Investigation of PARP-1, PARP-2, and PARG interactomes by affinity-purification mass spectrometry

Maxim Isabelle1, Xavier Moreel1, Jean-Philippe Gagné12, Michèle Rouleau1, Chantal Ethier1, Pierre Gagné1, Michael J Hendzel3 and Guy G Poirier14*

Author Affiliations

1 Axe cancer, CHUQ Research Center, Faculty of Medicine, Laval University, 2705 Boulevard Laurier, Québec, Canada, G1V 4G2

2 CNRS UMR 6061 Institut de Génétique et Développement de Rennes, Université de Rennes 1, IFR140, 2 Avenue du Pr Léon Bernard, Rennes, France

3 Department of Oncology, University of Alberta and Cross Cancer Institute, Edmonton, Alberta, Canada, T6G 1Z2

4 Proteomics Platform of the Quebec Genomics Center, Centre de recherche du CHUQ - CRCHUL, 2705 Boulevard Laurier, Québec, Canada, G1V 4G2

For all author emails, please log on.

Proteome Science 2010, 8:22  doi:10.1186/1477-5956-8-22

Published: 13 April 2010

Abstract

Background

Poly(ADP-ribose) polymerases (PARPs) catalyze the formation of poly(ADP-ribose) (pADPr), a post-translational modification involved in several important biological processes, namely surveillance of genome integrity, cell cycle progression, initiation of the DNA damage response, apoptosis, and regulation of transcription.
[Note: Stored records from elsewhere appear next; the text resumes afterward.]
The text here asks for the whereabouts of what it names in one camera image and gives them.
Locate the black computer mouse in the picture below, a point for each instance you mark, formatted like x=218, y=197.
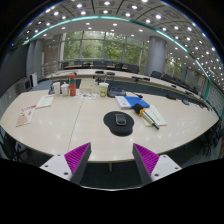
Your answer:
x=120, y=119

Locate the blue and white book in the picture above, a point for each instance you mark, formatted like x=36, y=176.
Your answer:
x=135, y=101

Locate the red and white brochure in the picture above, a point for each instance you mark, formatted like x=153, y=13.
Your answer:
x=26, y=116

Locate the white paper sheet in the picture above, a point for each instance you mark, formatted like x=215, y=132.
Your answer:
x=159, y=117

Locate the grey boxy monitor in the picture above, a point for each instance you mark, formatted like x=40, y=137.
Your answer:
x=24, y=85

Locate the white lidded mug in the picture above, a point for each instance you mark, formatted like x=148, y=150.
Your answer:
x=64, y=90

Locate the black conference microphone console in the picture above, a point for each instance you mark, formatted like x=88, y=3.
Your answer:
x=116, y=92

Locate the white booklet with red header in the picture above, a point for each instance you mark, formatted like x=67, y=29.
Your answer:
x=44, y=101

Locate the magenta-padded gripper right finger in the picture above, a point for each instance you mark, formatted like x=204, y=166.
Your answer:
x=148, y=159

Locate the colourful sticker sheet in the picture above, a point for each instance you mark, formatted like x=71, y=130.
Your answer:
x=86, y=96

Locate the green-printed paper cup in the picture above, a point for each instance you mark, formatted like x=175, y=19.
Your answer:
x=103, y=90

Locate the black gooseneck microphone base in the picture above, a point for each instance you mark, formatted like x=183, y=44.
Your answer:
x=51, y=91

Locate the white cardboard box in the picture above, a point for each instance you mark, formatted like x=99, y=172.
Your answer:
x=88, y=86

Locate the ceiling lights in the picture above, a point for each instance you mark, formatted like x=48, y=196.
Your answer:
x=79, y=5

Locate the black mouse pad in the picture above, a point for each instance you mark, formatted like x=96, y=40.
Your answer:
x=111, y=125

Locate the dark office chairs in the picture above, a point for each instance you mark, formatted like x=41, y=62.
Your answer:
x=133, y=69

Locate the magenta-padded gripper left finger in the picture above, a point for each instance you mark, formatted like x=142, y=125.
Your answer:
x=76, y=158

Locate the red thermos bottle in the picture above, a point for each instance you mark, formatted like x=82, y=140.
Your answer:
x=72, y=87

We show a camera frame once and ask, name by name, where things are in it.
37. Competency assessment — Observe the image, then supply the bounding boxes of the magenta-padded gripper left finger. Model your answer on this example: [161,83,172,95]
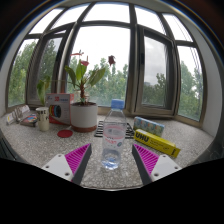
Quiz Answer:
[41,143,93,186]

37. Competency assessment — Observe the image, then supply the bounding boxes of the flat round red coaster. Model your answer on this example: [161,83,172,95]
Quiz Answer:
[57,129,74,139]

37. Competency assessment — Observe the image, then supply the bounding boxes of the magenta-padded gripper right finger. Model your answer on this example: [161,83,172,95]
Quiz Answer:
[131,143,183,186]

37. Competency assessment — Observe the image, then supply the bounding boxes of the white and red filament box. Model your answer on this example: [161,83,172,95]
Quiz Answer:
[45,92,75,126]

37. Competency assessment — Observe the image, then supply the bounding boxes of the dark-framed window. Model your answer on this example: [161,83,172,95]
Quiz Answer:
[6,1,208,129]

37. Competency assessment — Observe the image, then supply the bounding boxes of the white mug with black letters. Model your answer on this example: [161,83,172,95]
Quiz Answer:
[35,106,51,132]

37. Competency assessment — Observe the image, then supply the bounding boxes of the anthurium plant in white pot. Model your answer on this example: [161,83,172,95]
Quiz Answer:
[35,49,117,133]

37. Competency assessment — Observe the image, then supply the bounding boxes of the light blue patterned box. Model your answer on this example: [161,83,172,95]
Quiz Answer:
[133,116,166,138]

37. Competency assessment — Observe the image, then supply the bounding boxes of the yellow glue box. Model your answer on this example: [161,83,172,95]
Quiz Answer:
[133,128,181,159]

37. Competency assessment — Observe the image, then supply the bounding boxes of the clear plastic water bottle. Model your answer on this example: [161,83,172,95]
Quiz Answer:
[100,98,128,171]

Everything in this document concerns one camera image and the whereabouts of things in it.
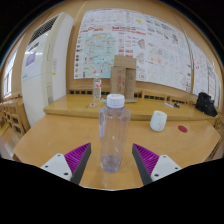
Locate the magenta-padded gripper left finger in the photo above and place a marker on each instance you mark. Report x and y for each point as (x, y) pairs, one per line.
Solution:
(77, 157)

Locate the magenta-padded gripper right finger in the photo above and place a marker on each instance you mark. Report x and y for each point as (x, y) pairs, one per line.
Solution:
(146, 158)

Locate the clear plastic bottle white cap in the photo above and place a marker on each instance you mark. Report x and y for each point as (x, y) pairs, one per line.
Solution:
(114, 133)

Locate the white ceramic mug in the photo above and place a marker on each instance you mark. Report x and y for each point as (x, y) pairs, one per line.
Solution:
(158, 120)

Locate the flat round red coaster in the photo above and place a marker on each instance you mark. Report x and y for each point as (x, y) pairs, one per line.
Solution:
(182, 128)

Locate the clear bottle with red label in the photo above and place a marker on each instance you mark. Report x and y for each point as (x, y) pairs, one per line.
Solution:
(97, 88)

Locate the wooden chair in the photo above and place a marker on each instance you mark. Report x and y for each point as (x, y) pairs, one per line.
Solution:
(11, 115)
(218, 133)

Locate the black bag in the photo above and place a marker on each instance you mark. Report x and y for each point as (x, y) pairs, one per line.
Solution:
(205, 104)

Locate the brown cardboard stand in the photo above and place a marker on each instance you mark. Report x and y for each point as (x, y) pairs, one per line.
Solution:
(123, 78)

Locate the white standing air conditioner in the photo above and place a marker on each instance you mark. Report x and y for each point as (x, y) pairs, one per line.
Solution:
(36, 73)

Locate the window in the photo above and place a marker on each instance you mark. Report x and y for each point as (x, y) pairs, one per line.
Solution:
(8, 80)

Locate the large wall poster with diagrams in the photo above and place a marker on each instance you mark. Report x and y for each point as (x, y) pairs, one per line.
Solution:
(203, 73)

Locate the large wall poster with map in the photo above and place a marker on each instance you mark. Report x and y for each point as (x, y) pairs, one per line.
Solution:
(133, 43)

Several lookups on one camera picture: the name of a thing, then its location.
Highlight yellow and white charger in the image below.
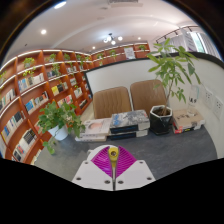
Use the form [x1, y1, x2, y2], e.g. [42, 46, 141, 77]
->
[107, 145, 120, 183]

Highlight white book with face print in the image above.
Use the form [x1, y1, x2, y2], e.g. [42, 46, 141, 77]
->
[79, 117, 113, 138]

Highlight white framed notice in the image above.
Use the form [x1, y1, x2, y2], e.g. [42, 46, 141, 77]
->
[123, 46, 137, 60]

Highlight ceiling lamp with round bulbs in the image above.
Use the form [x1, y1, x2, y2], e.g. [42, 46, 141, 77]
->
[102, 32, 124, 46]

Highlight thick dark blue book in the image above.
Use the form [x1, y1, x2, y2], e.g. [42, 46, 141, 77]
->
[109, 109, 151, 135]

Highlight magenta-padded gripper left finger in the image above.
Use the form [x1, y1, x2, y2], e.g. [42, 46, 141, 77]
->
[71, 145, 114, 192]

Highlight clear acrylic sign holder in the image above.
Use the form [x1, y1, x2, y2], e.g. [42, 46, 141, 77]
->
[188, 84, 201, 116]

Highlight leafy plant in white pot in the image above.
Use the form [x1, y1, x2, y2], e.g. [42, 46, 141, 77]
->
[36, 100, 87, 155]

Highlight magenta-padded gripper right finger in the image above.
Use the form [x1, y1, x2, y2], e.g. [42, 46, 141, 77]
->
[114, 145, 157, 192]

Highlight beige printed book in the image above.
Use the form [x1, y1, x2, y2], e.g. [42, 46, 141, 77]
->
[172, 108, 206, 132]

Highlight recessed ceiling lights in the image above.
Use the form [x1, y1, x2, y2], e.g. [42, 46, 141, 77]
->
[37, 0, 144, 42]

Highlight thin dark blue book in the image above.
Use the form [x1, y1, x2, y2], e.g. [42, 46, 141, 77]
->
[106, 128, 149, 141]

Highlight white standing sign board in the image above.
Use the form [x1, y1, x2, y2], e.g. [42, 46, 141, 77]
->
[182, 31, 198, 53]

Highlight tall plant in black pot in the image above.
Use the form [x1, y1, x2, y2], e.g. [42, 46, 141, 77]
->
[145, 37, 202, 136]

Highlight tan padded chair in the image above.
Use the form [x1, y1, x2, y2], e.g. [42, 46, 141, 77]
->
[129, 79, 168, 116]
[92, 85, 133, 120]

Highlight white window curtain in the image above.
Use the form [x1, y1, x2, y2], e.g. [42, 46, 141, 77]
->
[196, 31, 221, 59]

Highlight thin white book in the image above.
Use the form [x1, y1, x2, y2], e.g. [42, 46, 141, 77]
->
[74, 133, 108, 143]

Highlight white wall socket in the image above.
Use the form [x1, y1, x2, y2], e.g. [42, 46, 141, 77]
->
[213, 96, 224, 119]
[203, 87, 215, 109]

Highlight orange wooden bookshelf unit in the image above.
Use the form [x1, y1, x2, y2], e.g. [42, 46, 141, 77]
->
[0, 41, 151, 166]

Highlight red book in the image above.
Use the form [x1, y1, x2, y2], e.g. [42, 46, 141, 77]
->
[172, 121, 205, 135]

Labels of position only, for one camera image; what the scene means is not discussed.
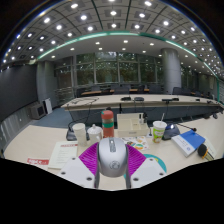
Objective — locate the white paper booklet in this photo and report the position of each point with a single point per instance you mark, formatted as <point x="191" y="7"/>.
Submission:
<point x="62" y="154"/>

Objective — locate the black handheld microphone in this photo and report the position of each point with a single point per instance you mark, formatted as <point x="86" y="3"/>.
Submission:
<point x="203" y="151"/>

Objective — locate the white paper cup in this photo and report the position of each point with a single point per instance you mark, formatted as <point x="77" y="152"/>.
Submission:
<point x="80" y="135"/>

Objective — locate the blue book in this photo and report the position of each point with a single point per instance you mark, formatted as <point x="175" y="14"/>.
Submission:
<point x="190" y="140"/>

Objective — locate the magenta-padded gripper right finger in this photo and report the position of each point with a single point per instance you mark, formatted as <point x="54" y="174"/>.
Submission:
<point x="148" y="171"/>

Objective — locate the red and green bottle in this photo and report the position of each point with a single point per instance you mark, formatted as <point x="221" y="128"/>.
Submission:
<point x="107" y="125"/>

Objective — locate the dark office chairs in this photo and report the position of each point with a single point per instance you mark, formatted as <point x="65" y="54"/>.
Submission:
<point x="121" y="90"/>

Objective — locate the white leaning board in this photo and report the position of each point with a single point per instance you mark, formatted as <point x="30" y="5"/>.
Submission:
<point x="48" y="106"/>

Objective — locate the red printed magazine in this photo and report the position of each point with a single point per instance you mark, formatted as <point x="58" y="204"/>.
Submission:
<point x="37" y="161"/>

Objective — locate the grey cabinet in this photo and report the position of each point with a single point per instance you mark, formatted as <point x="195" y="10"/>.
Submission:
<point x="37" y="111"/>

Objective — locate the ceiling lights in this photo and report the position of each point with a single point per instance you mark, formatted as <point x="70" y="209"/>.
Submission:
<point x="113" y="13"/>

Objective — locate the white paper sheet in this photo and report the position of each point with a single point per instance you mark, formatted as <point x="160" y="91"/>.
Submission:
<point x="210" y="146"/>

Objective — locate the silver computer mouse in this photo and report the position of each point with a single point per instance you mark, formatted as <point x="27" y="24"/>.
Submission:
<point x="112" y="158"/>

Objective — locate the long curved conference desk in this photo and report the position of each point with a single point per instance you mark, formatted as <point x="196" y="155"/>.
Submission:
<point x="146" y="103"/>

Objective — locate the dark gooseneck microphone console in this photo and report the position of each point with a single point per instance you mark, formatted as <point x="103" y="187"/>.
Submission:
<point x="171" y="132"/>

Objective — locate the green printed cup with straw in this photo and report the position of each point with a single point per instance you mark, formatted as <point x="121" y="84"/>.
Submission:
<point x="158" y="131"/>

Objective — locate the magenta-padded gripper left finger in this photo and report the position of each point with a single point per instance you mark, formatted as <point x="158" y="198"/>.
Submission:
<point x="75" y="171"/>

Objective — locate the colourful sticker sheet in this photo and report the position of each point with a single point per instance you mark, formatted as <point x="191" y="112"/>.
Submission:
<point x="138" y="143"/>

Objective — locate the beige desk organiser tray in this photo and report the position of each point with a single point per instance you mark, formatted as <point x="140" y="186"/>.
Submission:
<point x="131" y="126"/>
Poly(ADP-ribose) glycohydrolase (PARG), on the other hand, catabolizes pADPr and thereby accounts for the transient nature of poly(ADP-ribosyl)ation. Our investigation of the interactomes of PARP-1, PARP-2, and PARG by affinity-purification mass spectrometry (AP-MS) aimed, on the one hand, to confirm current knowledge on these interactomes and, on the other hand, to discover new protein partners which could offer insights into PARPs and PARG functions.

Results

PARP-1, PARP-2, and PARG were immunoprecipitated from human cells, and pulled-down proteins were separated by gel electrophoresis prior to in-gel trypsin digestion. Peptides were identified by tandem mass spectrometry. Our AP-MS experiments resulted in the identifications of 179 interactions, 139 of which are novel interactions. Gene Ontology analysis of the identified protein interactors points to five biological processes in which PARP-1, PARP-2 and PARG may be involved: RNA metabolism for PARP-1, PARP-2 and PARG; DNA repair and apoptosis for PARP-1 and PARP-2; and glycolysis and cell cycle for PARP-1.

Conclusions

This study reveals several novel protein partners for PARP-1, PARP-2 and PARG. It provides a global view of the interactomes of these proteins as well as a roadmap to establish the systems biology of poly(ADP-ribose) metabolism.